Die Führungen finden am Staldgården statt, einem historischen Gebäude, das während des Zweiten Weltkriegs als Gestapo-Hauptquartier für Süd- und Süderjütland diente. Die Veranstaltung verbindet historische Fakten mit theatralischen Elementen und verspricht laut Ankündigung "sowohl Ernst als auch Lachen".

Die Termine sind der 19. April, 26. April, 3. Mai und 24. Mai jeweils um 10:30 Uhr sowie der 3. Juni um 19:00 Uhr. Bei der Führung begleiten die Teilnehmer die Widerstandskämpfer Gerda und Jørgen durch die Stadt.

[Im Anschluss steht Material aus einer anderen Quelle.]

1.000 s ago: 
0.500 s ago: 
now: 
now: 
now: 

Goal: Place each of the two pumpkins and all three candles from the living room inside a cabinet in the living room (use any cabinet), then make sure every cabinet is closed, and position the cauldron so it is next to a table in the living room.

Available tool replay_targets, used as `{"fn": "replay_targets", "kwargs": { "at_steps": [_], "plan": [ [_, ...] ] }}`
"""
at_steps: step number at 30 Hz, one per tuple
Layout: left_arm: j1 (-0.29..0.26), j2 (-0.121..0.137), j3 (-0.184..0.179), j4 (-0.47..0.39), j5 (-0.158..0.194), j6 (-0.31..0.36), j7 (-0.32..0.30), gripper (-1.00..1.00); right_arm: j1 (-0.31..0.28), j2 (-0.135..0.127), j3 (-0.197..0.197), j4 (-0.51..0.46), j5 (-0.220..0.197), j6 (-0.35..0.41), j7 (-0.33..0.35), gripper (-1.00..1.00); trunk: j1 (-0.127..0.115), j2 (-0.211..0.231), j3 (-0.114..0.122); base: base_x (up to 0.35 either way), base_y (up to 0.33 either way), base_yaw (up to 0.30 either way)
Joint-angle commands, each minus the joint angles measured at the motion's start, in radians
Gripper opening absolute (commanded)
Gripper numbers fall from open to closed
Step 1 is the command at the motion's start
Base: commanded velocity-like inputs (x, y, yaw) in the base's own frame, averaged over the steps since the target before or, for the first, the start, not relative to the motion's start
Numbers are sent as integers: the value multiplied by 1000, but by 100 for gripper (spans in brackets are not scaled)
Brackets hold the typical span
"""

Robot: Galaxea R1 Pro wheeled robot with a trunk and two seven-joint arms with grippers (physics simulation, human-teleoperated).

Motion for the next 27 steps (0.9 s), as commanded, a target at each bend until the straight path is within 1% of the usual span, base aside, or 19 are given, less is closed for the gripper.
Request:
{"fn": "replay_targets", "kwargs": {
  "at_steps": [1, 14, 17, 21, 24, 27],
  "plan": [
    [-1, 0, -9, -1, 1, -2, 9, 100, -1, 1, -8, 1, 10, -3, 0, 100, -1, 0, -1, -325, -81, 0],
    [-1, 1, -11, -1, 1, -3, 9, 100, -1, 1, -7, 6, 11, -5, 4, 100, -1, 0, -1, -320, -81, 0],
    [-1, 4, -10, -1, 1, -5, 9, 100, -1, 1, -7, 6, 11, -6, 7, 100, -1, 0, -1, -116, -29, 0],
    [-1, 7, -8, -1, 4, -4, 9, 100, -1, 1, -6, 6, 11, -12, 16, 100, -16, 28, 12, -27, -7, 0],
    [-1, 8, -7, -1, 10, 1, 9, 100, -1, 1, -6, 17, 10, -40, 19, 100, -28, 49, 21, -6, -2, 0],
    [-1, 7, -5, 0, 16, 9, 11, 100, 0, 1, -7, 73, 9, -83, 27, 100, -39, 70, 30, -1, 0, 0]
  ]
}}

Der Staldgården selbst ist ein bedeutendes Zeugnis der Besatzungszeit. Laut Destination Trekantområdet ist die Zelle II noch im Originalzustand erhalten und zeigt Inschriften ehemaliger Gefangener. Das Museum präsentiert zudem die Ausstellung "1943 – Die Gestapo kommt".

Die dramatisierte Führung richtet sich an alle, die Geschichte auf unterhaltsame Weise erleben möchten. Die Kombination aus authentischem Ort und theatralischer Vermittlung macht die dunkle Kapitel der dänischen Geschichte greifbar.